The intuition behind the algorithm is the following: give a starting point for a sample $x_0$ it is moved along the gradient (gradient descent!) to move towards the region of highest probability. However whith just this component all samples would end up in the same final location, the maximum of the distribution. To prevent this, the scale of the gradient is decreased with time ($\alpha$) and an addititional random update is added, which moves the sample in a random direction. The method was first introduced by Welling et al. 2011, where they also present proof of convergence.
While we could implement the algorithm the same way we did above using a Python loop, we make use of another JAX fundemantal, named jax.lax.scan
. lax.scan
allows you scan a function over the leading array axes while carrying along a state. It requires us to define the “body” of the loop in a dedicated function:
# JAX can natively handle "structs of arrays" or "PyTrees"
SampleArgs = namedtuple("Args", ["key", "idx", "x", "alpha_0", "p_0"])

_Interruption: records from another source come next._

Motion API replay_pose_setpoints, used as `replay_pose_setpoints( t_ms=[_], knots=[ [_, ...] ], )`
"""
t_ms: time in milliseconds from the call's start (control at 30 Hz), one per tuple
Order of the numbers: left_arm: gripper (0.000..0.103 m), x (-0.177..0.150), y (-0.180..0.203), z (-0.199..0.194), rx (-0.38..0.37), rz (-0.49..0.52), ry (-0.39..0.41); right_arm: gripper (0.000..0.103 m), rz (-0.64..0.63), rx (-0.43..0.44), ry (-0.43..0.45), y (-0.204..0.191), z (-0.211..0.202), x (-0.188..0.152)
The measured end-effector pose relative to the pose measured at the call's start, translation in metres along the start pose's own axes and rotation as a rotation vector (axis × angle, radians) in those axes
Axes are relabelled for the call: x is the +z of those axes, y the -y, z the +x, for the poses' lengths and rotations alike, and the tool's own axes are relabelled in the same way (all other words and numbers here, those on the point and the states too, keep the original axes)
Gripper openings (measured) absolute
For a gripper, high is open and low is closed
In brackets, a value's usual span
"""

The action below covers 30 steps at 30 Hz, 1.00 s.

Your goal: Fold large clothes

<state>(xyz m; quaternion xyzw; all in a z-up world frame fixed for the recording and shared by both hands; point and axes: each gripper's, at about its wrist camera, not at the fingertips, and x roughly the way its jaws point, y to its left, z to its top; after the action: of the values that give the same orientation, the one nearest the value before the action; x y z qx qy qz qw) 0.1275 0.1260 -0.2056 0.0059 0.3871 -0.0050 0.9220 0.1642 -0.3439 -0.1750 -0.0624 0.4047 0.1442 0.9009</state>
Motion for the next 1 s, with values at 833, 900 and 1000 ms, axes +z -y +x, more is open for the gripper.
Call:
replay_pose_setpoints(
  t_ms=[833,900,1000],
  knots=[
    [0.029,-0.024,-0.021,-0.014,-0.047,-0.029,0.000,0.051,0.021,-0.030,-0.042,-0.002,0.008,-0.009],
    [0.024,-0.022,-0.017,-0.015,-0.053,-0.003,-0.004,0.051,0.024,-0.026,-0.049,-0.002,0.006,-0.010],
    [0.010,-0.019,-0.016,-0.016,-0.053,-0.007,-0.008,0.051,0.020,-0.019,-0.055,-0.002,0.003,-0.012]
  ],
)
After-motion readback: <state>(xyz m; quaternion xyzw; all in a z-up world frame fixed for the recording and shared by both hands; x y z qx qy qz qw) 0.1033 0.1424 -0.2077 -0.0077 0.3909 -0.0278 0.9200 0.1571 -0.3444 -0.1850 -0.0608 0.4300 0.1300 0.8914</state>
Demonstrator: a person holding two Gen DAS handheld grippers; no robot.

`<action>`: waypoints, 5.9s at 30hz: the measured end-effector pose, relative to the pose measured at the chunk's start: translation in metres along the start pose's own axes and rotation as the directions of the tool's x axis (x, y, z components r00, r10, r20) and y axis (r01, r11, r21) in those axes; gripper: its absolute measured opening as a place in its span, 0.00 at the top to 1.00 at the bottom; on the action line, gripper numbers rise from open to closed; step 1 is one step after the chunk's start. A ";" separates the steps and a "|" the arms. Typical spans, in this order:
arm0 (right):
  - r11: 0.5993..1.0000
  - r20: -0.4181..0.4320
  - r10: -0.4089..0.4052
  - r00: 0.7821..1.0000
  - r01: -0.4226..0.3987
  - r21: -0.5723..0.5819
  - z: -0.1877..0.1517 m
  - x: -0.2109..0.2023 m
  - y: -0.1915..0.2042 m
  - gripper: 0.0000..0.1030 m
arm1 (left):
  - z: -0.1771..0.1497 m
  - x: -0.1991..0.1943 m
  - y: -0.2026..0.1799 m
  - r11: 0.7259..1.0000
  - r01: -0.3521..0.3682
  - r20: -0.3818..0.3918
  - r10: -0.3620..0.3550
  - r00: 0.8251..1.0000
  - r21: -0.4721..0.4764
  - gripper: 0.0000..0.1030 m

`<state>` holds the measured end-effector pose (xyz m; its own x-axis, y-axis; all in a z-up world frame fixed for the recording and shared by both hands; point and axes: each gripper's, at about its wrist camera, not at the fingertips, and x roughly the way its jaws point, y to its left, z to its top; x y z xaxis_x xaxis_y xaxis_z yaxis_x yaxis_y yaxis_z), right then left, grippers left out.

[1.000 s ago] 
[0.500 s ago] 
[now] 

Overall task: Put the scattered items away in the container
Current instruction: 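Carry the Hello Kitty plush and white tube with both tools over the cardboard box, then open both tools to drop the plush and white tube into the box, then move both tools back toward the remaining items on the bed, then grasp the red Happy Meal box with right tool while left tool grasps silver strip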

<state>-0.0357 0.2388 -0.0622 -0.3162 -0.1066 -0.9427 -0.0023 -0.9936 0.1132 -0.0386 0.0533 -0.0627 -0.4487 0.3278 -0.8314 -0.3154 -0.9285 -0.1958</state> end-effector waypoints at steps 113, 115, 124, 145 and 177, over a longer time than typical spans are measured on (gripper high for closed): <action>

def sample(score, args, _):
# compute the "learning rate" depending on the iteration
alpha = args.alpha_0 * (args.p_0 ** args.idx) ** 2
# sample stochastic update
key, subkey = random.split(args.key)
dx = random.normal(subkey, args.x.shape)
# combine the gradient and the stochastic update
x = args.x + 0.5 * alpha * score(args.x) + jnp.sqrt(alpha) * dx
return SampleArgs(key, args.idx + 1, x, args.alpha_0, args.p_0), x
Note on pure functions: Functions passed to jax.lax.scan
are automatically JIT compiled, which allows for efficient execution. However this requires functions to be “pure” or alternatively they cannot have “side effects”. Side effects include e.g. modifying an object / data that was passed to the function as argument in place, printing something or interacting with global state in the function. This limitation becomes clear, when you remind yourself that for JIT compilation the Python code only serves as a laguage to define the computational graph and is never really executed. Instead a JIT compiled version of the code is executed, which is compiled to lower level hardware accelerated code. How should a remote GPU “know” how to modify a specific Python object in thh main process place? This would require supporting complex communication between process and platforms. The requirement of pure functions makes the implementation of the JIT much simpler and more stable.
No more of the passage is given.